Наверное, дед послал ему силу, Кеша увидел Нинку! Сгустками шла по Нинке кровь, гнилая, ядом омывала Нинкины органы. Чем жива Нинка, Кеша понять не мог, но всем своим здоровьем, всей своей властью над Нинкой шибко погнал по Нинке эту гнилую кровь, повторял молением дедовские слова — ничего на свете, кроме Нинкиной болезни, не существовало.

— Не хочу! — вдруг порвала их общий бег крови Нинка, вырвала руки, отшатнулась от Кеши. — Мне больно, у меня кружится голова, меня тошнит, шею перетянуло.
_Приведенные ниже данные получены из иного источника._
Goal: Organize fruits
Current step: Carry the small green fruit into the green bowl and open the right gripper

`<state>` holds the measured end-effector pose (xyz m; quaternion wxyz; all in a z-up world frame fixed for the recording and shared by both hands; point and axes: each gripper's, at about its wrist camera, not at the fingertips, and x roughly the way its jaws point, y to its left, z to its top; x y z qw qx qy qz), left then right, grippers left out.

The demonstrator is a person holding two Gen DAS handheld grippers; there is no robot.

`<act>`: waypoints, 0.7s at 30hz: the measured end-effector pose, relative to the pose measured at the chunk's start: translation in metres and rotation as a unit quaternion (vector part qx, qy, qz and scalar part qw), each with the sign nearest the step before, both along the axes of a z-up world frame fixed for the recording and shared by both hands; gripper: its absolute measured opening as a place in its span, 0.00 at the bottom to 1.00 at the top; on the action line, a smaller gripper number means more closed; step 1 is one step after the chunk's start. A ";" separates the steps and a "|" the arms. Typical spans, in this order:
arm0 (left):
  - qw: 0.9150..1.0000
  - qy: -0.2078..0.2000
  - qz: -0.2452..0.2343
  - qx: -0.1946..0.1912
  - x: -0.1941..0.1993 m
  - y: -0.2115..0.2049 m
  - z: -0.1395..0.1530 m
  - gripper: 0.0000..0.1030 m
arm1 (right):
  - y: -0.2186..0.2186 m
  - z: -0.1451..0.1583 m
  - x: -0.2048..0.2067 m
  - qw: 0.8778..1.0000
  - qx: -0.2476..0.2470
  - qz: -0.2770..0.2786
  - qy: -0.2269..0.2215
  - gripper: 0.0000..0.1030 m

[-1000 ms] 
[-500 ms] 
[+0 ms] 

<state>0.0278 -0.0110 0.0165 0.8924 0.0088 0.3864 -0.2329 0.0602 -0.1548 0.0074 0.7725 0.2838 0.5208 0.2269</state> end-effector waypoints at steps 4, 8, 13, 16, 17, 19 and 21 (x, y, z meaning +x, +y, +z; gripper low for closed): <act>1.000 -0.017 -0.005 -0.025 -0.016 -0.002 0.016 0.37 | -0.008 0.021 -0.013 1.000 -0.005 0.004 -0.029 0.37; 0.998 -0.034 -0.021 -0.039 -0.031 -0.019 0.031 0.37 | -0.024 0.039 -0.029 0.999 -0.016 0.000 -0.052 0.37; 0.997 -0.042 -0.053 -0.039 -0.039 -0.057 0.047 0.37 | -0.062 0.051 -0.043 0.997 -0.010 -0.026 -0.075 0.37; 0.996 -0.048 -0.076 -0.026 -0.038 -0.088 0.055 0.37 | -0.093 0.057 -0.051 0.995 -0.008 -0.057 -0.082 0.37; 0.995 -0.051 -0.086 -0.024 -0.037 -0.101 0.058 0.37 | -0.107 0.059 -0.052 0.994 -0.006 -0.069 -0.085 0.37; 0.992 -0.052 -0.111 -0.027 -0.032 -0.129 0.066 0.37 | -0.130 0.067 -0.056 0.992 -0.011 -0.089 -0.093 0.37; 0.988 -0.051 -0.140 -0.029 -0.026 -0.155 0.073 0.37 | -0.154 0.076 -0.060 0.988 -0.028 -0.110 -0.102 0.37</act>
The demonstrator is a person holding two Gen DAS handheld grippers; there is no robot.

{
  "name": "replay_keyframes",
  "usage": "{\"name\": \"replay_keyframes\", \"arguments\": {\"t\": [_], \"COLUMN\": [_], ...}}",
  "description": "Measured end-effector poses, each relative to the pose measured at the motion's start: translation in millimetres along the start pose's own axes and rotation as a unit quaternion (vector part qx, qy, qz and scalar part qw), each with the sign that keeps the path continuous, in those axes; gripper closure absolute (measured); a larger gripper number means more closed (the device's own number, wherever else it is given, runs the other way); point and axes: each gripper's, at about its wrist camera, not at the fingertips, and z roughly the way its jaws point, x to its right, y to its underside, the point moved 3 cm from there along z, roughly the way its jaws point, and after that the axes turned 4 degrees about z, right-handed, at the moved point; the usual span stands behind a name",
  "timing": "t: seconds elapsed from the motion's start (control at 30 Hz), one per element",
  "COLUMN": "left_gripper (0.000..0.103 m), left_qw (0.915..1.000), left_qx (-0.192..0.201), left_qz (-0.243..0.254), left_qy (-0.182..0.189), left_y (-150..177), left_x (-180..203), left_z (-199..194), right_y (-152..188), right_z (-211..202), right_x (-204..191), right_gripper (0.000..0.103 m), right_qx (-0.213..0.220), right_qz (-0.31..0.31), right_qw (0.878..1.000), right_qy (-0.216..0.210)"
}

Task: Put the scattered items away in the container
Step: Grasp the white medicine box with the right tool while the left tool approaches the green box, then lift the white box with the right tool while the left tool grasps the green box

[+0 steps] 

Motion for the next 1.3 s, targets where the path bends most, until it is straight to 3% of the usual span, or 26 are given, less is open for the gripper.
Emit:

Ты Стронул во мне болезнь, я чувствую, она сейчас задушит меня. — Нинка жадно пила, а он дрожал, остановленный в действии своём, не зная, как снова обрести власть над нею. Он увидел бесцветное Нинкино лицо. Поднялся, шатаясь, пошёл в кухню. Долго пил под струёй, а струя была тёплая, невкусная. Нехорошая в Москве вода, одна хлорка. Через ступни тоже не шла прохлада, которой хотелось, как избавления от ожога. Потом он курил, боялся вернуться к Нинке. Она порушила то, что шло к ней спасением. Он мелко дрожал, беспомощный.